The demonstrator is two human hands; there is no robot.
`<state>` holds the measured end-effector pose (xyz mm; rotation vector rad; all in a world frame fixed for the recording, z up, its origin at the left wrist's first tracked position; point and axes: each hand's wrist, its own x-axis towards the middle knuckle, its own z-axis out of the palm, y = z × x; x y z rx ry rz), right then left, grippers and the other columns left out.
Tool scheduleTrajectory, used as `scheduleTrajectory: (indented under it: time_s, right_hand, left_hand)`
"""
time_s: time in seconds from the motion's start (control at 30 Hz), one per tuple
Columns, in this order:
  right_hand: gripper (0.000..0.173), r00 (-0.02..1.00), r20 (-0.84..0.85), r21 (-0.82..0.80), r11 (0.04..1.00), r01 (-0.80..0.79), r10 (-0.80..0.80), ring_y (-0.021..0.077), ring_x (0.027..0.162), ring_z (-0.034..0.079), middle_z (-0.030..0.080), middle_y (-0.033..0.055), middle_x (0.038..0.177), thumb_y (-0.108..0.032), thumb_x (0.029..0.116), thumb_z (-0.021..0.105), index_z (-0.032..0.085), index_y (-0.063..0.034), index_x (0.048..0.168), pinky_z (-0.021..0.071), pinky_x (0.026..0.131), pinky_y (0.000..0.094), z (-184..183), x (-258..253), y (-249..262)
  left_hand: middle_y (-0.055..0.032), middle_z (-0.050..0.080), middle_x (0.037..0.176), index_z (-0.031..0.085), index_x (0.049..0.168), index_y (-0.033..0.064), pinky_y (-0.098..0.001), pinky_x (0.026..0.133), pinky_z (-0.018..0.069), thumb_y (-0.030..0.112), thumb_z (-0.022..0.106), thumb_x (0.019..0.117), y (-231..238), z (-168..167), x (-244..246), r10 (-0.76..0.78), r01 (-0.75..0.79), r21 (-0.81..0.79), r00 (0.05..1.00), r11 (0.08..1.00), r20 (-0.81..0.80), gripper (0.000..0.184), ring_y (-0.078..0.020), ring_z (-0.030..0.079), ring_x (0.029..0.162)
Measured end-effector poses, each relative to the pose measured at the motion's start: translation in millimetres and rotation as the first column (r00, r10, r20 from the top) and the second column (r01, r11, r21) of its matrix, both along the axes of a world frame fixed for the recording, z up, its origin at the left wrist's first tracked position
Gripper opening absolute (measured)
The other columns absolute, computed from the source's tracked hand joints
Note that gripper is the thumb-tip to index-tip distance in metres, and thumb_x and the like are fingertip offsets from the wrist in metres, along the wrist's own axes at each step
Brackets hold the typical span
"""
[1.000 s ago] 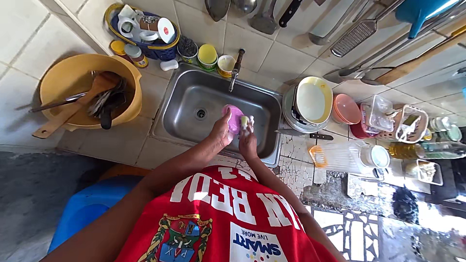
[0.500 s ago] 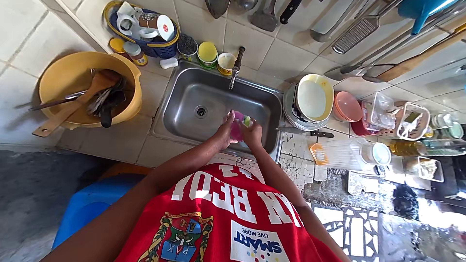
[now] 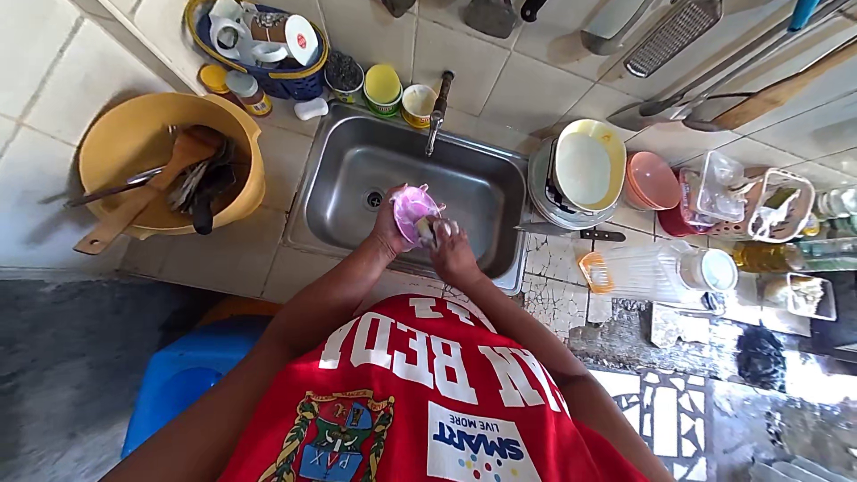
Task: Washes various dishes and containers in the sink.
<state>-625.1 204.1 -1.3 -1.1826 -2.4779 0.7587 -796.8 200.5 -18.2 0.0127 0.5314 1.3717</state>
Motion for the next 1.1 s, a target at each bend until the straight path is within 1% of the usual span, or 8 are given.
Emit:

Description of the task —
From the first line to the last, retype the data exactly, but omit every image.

Written answer —
The demonstrator is two human hands; there is no robot.
`<state>` holds the measured end-effector pose (xyz mm; rotation vector rad; all in a world frame fixed for the recording, z up, its origin at the left wrist's first tracked position; point and axes: each hand's wrist, its own x-axis towards the middle knuckle, its own z-axis out of the palm, y = z × x; x y z rx ry rz), right then left, grippers and the other columns left out.
Tool scheduleTrajectory, used as `scheduleTrajectory: (indented under it: time_s, right_hand, left_hand)`
"""
time_s: time in seconds from the motion's start (control at 30 Hz), one per tuple
Columns, in this order:
  right_hand: gripper (0.000..0.173), r00 (-0.02..1.00), r20 (-0.84..0.85), r21 (-0.82..0.80), r11 (0.04..1.00), r01 (-0.80..0.79), r10 (-0.80..0.80), ring_y (-0.021..0.077), ring_x (0.027..0.162), ring_z (-0.034..0.079), middle_z (-0.030..0.080), middle_y (-0.033..0.055), middle_x (0.038..0.177), thumb_y (-0.108..0.032), thumb_x (0.029..0.116), thumb_z (-0.021..0.105), index_z (-0.032..0.085), index_y (-0.063..0.034), index_x (0.048..0.168), pinky_z (-0.021..0.071), pinky_x (0.026..0.131), pinky_y (0.000..0.094), z (-184..183), x (-258..253), y (-249..262)
  left_hand: middle_y (-0.055..0.032), middle_z (-0.050..0.080), middle_x (0.037..0.176), index_z (-0.031..0.085), index_x (0.049..0.168), index_y (-0.033..0.064), pinky_y (-0.098..0.001), pinky_x (0.026..0.133), pinky_z (-0.018..0.069), thumb_y (-0.030..0.112), thumb_z (-0.022..0.106), thumb_x (0.019..0.117), y (-231..238), z (-168..167), x (-244..246), r10 (-0.76..0.78), r01 (-0.75..0.79), r21 (-0.81..0.79), r00 (0.05..1.00), r11 (0.08..1.00), r20 (-0.81..0.80), gripper (0.000..0.184), ring_y (-0.078..0.020), ring_z (-0.030..0.079), ring_x (0.029..0.162)
Measured end-effector poses, each relative to the pose measured at the motion's start: translation in millimetres and rotation as the first column (r00, r10, r20 from the top) and the second column (r01, r11, r21) of its matrix, both along the axes of a world frame fixed for the recording, z up, its origin at the left wrist's first tracked position
Gripper opening absolute (measured)
The other columns absolute, computed from the source's tracked hand joints
Note that gripper is the thumb-tip to index-tip distance in metres, and thumb_x and the like are fingertip offsets from the wrist in metres, along the wrist's own axes at each step
Brackets hold the typical span
"""
[1.000 s ago] 
[0.500 s ago] 
[now] 
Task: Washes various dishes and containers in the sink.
<state>-625.1 204.1 -1.3 -1.1826 -2.4779 0.7587 -796.8 200.5 -18.2 0.0127 0.5314 1.3717</state>
Motion for the next 1.1 s, a target at each bend until the straight path is within 1% of the usual span, or 8 are given.
Emit:

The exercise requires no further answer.